Dataset records:
★ ★ ★ ★ ★ ★ ★

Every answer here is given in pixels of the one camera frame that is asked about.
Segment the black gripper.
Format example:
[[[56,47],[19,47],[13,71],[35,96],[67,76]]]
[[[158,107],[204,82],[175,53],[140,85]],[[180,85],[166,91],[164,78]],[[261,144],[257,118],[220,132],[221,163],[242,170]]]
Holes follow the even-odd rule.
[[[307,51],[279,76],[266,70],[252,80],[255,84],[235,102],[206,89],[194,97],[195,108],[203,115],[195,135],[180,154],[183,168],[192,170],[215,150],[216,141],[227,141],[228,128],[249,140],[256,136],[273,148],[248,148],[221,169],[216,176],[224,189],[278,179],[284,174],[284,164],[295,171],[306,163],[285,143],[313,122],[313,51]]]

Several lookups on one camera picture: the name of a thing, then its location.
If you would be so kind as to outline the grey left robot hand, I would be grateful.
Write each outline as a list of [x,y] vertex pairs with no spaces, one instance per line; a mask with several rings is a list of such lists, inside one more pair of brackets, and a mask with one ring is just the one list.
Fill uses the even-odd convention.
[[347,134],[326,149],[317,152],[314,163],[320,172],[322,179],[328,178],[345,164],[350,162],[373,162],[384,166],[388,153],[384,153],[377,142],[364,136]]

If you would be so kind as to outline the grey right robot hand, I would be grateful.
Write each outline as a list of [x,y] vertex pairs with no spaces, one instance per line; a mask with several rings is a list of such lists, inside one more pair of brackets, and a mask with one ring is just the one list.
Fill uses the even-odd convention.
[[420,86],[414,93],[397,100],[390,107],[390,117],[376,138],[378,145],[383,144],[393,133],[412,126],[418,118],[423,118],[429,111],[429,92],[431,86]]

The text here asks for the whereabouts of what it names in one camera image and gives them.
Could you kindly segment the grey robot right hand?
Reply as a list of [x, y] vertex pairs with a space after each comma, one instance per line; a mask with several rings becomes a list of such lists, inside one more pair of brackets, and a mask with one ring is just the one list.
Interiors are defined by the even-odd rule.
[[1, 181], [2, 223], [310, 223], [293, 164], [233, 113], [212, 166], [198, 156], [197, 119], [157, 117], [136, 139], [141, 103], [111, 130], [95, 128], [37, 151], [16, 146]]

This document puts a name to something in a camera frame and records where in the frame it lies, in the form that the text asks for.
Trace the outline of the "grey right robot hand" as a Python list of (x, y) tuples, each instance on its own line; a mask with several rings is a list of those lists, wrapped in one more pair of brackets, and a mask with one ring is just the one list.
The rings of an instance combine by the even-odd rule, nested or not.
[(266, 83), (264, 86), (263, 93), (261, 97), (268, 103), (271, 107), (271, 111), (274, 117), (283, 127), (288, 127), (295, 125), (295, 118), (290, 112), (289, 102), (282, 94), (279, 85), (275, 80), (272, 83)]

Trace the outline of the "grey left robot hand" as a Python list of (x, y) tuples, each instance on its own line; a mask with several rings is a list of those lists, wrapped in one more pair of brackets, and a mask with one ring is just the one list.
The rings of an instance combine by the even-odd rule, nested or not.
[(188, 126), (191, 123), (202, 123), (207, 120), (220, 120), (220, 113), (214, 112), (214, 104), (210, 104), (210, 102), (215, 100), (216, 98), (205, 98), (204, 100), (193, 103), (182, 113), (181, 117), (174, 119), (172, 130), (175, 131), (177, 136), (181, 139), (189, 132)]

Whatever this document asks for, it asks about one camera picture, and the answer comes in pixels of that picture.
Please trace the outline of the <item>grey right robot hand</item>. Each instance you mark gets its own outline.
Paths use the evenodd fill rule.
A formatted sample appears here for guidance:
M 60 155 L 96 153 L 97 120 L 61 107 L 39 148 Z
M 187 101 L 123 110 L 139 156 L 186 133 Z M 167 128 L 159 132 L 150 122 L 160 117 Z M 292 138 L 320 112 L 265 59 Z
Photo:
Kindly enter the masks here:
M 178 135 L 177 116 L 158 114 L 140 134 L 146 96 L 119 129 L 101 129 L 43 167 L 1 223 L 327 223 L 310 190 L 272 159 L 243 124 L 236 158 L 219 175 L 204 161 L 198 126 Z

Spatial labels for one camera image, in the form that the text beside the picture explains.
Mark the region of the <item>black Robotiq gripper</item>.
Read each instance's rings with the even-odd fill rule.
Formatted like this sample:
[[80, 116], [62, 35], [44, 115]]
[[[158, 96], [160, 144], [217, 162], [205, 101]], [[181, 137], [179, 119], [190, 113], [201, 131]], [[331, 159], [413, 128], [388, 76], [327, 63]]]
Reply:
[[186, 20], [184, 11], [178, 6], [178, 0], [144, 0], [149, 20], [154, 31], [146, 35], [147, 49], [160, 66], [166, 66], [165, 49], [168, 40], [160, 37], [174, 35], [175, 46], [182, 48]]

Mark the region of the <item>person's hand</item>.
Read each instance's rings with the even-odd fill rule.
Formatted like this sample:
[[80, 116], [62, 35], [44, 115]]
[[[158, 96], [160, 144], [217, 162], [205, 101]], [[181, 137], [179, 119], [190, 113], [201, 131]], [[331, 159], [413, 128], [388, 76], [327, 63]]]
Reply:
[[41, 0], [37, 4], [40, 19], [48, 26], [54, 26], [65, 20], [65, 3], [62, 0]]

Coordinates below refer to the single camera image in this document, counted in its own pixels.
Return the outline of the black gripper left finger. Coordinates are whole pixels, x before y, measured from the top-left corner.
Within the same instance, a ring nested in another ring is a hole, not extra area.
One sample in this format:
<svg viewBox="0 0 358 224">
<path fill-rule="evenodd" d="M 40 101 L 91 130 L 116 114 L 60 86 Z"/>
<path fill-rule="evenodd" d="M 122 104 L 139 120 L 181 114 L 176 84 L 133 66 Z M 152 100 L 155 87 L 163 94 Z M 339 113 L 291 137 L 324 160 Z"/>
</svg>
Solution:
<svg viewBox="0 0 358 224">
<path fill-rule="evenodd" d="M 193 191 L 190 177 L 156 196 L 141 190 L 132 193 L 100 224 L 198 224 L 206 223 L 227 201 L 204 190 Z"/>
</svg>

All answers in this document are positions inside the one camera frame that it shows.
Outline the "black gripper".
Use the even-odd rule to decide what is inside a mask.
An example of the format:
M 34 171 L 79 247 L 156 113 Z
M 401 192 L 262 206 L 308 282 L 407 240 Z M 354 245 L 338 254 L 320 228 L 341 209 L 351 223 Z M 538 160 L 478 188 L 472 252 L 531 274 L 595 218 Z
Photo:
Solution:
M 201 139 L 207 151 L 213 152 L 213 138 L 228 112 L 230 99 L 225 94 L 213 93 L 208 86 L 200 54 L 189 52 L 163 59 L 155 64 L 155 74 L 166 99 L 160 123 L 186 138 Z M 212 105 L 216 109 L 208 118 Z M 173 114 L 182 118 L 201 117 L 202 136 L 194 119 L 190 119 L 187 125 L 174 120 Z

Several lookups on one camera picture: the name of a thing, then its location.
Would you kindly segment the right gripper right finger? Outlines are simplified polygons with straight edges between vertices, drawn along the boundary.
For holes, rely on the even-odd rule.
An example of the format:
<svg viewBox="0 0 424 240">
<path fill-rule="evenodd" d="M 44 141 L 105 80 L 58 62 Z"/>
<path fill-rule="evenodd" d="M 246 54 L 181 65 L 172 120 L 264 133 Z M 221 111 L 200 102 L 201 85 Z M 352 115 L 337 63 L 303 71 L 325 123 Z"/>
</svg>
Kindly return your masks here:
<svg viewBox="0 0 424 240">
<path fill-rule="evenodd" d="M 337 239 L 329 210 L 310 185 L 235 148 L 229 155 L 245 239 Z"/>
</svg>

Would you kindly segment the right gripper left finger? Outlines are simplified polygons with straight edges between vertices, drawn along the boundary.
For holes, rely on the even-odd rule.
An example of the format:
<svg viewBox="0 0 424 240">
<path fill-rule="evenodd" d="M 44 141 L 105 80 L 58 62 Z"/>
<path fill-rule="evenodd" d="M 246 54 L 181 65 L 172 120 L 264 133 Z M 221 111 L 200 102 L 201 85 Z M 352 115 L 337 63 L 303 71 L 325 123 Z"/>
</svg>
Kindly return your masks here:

★ ★ ★ ★ ★ ★ ★

The lines you need are those containing "Outlines"; find them in the records and copy them.

◆ Answer section ◆
Would you kindly segment the right gripper right finger? Outlines are simplified polygons with straight edges between vertices, drawn along the boundary.
Would you kindly segment the right gripper left finger? Outlines are simplified polygons with straight edges between vertices, drawn along the boundary.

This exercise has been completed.